» WHAT IS NEEDED
Repeat the lines below exactly as written, please, from the line with "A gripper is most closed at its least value" to the line with "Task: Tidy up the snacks", both lines included, and no others.

» RECORDS SHOWN
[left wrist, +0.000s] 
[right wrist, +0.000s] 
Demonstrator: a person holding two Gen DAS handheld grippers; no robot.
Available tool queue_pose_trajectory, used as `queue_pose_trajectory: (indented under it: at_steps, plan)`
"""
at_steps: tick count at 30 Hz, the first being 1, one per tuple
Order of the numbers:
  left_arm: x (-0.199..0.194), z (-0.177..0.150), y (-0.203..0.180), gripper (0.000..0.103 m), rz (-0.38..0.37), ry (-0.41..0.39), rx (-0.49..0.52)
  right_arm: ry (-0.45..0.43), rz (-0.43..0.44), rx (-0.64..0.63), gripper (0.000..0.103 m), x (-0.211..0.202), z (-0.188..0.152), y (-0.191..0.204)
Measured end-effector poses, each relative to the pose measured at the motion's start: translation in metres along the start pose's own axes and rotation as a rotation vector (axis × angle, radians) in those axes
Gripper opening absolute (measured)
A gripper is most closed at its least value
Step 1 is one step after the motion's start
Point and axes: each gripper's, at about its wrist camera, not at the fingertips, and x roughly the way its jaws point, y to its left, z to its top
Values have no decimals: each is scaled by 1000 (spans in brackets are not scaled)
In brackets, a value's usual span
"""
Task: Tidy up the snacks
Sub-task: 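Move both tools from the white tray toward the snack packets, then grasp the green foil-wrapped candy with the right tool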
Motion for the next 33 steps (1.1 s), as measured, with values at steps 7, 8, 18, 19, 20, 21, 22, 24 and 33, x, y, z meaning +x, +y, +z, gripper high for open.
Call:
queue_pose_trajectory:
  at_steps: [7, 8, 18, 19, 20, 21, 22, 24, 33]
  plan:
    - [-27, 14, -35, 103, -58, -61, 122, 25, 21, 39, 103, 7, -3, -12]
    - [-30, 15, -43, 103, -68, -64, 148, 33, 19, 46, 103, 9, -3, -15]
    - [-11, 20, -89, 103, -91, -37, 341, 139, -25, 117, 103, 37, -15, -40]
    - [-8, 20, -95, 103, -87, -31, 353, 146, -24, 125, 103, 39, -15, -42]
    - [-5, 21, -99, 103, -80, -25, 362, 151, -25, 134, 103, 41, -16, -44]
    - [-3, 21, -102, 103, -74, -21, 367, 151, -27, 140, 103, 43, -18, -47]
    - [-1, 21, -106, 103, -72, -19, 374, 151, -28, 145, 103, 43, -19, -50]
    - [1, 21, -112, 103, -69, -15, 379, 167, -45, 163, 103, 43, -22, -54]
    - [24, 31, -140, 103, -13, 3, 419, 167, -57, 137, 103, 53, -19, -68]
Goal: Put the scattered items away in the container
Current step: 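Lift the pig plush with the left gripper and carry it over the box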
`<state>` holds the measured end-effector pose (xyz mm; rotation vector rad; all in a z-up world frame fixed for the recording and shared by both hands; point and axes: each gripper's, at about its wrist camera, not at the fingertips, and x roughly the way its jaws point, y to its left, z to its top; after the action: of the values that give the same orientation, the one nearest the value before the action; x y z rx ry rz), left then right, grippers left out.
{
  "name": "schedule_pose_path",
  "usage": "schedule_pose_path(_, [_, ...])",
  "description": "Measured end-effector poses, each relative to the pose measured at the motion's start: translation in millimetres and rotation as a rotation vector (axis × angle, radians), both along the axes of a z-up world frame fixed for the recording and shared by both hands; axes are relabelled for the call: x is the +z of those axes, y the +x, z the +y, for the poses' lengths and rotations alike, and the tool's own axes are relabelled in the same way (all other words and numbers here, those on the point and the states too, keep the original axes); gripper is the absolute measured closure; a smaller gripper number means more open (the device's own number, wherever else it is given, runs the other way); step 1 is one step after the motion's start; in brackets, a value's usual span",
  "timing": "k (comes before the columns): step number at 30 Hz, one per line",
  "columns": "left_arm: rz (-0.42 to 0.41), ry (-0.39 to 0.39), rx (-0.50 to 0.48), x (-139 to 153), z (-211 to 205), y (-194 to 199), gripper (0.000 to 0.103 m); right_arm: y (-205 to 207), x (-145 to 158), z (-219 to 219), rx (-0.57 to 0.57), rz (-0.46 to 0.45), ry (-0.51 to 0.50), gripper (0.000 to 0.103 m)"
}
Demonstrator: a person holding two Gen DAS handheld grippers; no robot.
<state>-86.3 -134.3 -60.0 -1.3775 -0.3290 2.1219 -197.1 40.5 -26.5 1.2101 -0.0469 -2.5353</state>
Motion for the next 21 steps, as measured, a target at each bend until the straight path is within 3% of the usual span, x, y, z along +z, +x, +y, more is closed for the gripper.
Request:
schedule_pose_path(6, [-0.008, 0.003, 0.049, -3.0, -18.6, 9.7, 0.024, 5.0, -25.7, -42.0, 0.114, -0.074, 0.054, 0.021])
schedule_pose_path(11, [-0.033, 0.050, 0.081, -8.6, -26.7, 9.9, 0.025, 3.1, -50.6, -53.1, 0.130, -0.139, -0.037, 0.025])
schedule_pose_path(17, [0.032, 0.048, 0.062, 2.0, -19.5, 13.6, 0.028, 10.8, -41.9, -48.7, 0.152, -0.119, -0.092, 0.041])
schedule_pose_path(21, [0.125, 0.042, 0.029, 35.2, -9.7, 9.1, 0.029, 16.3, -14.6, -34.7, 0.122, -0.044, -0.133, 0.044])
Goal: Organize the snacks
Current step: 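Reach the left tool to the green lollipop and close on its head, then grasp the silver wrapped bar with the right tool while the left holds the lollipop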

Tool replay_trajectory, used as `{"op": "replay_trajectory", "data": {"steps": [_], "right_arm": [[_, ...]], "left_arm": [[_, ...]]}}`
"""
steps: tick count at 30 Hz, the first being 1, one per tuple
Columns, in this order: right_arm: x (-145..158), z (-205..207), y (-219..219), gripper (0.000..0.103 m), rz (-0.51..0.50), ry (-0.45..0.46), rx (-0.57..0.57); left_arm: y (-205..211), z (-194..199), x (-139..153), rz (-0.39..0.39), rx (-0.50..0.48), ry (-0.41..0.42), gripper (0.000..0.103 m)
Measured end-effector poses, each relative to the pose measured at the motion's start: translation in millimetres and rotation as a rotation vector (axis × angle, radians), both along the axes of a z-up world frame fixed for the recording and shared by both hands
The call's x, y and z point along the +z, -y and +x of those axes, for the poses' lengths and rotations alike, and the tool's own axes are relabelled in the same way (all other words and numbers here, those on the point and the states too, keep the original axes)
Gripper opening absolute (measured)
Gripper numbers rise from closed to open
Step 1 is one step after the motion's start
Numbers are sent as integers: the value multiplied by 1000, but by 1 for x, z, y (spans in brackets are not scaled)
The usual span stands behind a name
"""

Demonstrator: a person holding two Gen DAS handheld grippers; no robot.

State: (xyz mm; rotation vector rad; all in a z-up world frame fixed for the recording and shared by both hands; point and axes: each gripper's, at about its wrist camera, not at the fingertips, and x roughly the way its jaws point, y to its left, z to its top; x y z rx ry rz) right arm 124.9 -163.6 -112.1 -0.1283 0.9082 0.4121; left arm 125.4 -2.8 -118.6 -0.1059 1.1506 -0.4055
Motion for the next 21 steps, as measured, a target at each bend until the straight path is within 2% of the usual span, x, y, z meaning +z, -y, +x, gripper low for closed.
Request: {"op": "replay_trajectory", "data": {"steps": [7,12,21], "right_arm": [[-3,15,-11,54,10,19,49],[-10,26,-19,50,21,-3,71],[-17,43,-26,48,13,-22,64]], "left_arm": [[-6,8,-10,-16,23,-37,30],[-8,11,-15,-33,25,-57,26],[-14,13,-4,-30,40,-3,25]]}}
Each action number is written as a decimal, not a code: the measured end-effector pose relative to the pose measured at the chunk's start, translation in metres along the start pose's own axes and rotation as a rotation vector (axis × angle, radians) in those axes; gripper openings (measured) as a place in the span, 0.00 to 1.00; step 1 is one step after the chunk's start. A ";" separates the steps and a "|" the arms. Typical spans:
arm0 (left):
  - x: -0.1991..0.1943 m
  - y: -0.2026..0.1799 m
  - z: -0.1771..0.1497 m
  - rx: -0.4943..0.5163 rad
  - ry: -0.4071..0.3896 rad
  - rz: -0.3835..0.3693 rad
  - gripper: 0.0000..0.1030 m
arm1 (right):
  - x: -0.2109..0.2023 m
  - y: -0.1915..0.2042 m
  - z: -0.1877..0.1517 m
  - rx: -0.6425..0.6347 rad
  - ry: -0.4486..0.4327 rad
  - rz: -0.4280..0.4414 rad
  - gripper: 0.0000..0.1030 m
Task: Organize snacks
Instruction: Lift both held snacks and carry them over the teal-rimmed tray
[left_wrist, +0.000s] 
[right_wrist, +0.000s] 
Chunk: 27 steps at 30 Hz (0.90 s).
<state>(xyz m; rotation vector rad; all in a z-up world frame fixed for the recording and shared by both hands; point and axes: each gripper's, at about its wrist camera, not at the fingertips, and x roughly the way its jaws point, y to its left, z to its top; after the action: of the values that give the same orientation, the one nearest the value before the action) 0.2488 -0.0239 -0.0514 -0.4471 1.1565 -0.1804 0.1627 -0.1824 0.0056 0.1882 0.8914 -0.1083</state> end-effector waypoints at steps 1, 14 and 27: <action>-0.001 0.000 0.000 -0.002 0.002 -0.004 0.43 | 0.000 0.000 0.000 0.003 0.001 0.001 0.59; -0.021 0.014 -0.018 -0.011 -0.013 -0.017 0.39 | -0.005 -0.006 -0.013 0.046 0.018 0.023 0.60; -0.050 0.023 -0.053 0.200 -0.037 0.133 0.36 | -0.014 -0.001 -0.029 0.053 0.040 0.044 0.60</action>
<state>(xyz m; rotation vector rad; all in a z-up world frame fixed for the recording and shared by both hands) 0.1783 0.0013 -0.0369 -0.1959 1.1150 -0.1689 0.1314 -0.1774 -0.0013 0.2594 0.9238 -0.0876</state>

» WORKED SOLUTION
A gripper is most closed at its least value
Step 1 is one step after the motion's start
Point and axes: each gripper's, at about its wrist camera, not at the fingertips, and x roughly the way its jaws point, y to its left, z to its top
Values have no decimals: each is scaled by 1000 (spans in brackets are not scaled)
In brackets, a value's usual span
"""
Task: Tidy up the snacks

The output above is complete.